Instructions to follow
Set down every record below exactly as it stands, leaving out the pictures.

Data records
::::
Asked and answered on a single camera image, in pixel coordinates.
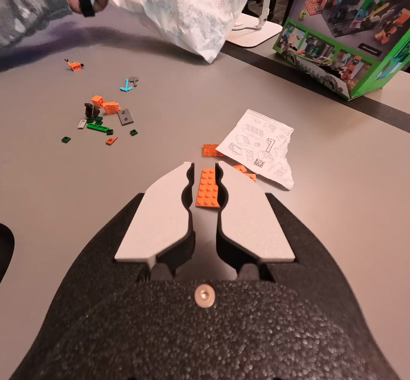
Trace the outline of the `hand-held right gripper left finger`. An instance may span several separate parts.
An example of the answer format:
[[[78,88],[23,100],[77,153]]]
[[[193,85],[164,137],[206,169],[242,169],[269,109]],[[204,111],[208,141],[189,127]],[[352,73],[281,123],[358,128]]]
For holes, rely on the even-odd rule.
::::
Written response
Asked and answered on a single camera image, in pixel coordinates.
Trace the outline of the `hand-held right gripper left finger`. An instance may span several separate parts.
An example of the answer format:
[[[78,88],[23,100],[77,153]]]
[[[193,85],[164,137],[206,169],[242,169],[269,109]],[[204,111],[208,141],[189,127]],[[352,73],[281,123],[358,128]]]
For holes, rely on the even-odd rule.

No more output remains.